Work required: In the copy, keep every word of the data below and none of its pictures.

Given material:
___
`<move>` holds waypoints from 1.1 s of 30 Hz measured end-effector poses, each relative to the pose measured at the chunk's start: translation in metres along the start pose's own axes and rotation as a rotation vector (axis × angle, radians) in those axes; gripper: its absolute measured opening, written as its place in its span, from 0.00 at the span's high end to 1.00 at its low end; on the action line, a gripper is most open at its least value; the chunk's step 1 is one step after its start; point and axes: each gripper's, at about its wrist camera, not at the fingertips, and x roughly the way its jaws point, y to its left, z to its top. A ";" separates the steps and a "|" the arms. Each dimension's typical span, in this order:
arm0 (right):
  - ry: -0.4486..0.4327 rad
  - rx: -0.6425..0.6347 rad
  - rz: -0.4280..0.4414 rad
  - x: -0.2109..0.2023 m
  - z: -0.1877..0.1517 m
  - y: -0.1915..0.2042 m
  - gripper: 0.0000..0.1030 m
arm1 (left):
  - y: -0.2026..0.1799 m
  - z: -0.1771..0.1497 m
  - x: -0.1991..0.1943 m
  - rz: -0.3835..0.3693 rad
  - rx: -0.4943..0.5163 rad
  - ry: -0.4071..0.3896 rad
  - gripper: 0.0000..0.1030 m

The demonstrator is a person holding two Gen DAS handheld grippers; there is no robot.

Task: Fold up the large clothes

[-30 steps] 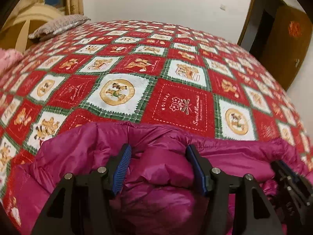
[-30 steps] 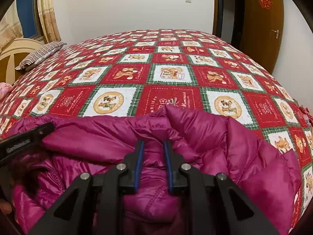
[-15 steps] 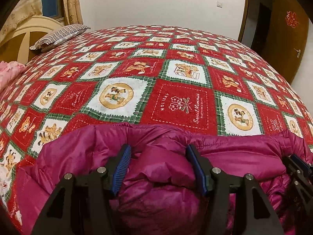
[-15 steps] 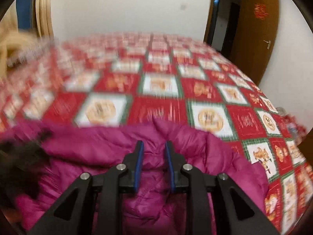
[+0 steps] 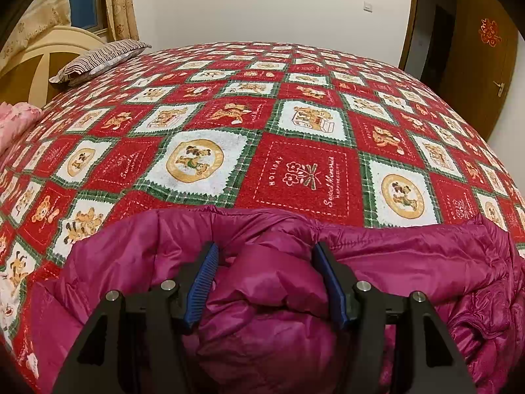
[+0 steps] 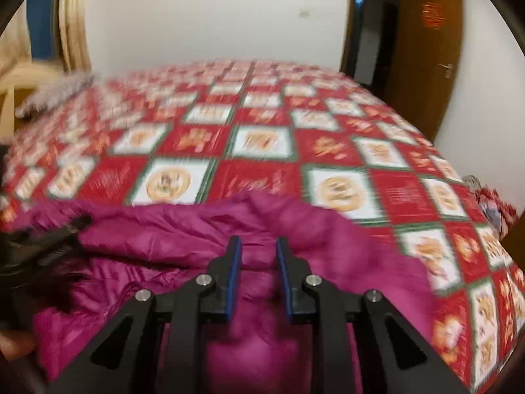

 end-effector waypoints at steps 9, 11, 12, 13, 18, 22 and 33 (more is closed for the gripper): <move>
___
Response for this exercise:
`<move>` holds waypoints from 1.1 s of 30 Hz measured end-effector poses, each relative to the pose measured at the chunk's start: translation in metres along the start pose's own axes and rotation as a rotation vector (axis × angle, radians) in those axes; gripper: its absolute measured opening, written as its place in its span, from 0.00 at the span's high end to 1.00 at its low end; on the action line, a gripper is most open at its least value; the chunk's step 1 is one step after its start; point and axes: each gripper's, at about its wrist camera, not at the fingertips, and x roughly the way its jaws point, y to its left, z to its top. A ";" separates the steps and a "|" the arms. Each dimension's typical span, in this order:
arm0 (right):
  - ry: -0.4486..0.4327 rad
  - rx: -0.6425..0.6347 rad
  - rz: -0.4280..0.4414 rad
  - x: -0.2109..0.2023 m
  - z: -0.1877..0.1517 m
  - y: -0.1915..0.2042 m
  - gripper: 0.0000..0.1030 m
arm1 (left):
  - y: -0.2026..0.1799 m
  - z: -0.1771..0.1497 m
  - x: -0.1991..0.1943 m
  - rz: -0.3835..0.3693 rad
  - rx: -0.4943..0.5163 rad
  - ry: -0.4071..0.3896 rad
  - gripper: 0.0000..0.1030 m

The demonstrator is a person holding two Gen DAS handheld grippers; there is no robot.

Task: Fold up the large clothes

[-30 steps] 
[-30 steps] 
[-15 steps] 
[-15 steps] 
[+0 steps] 
[+0 steps] 

 end-effector waypoints at steps 9, 11, 12, 13, 18, 22 and 33 (more is closed for the gripper): <move>

Nothing else is needed, and the exercise is over.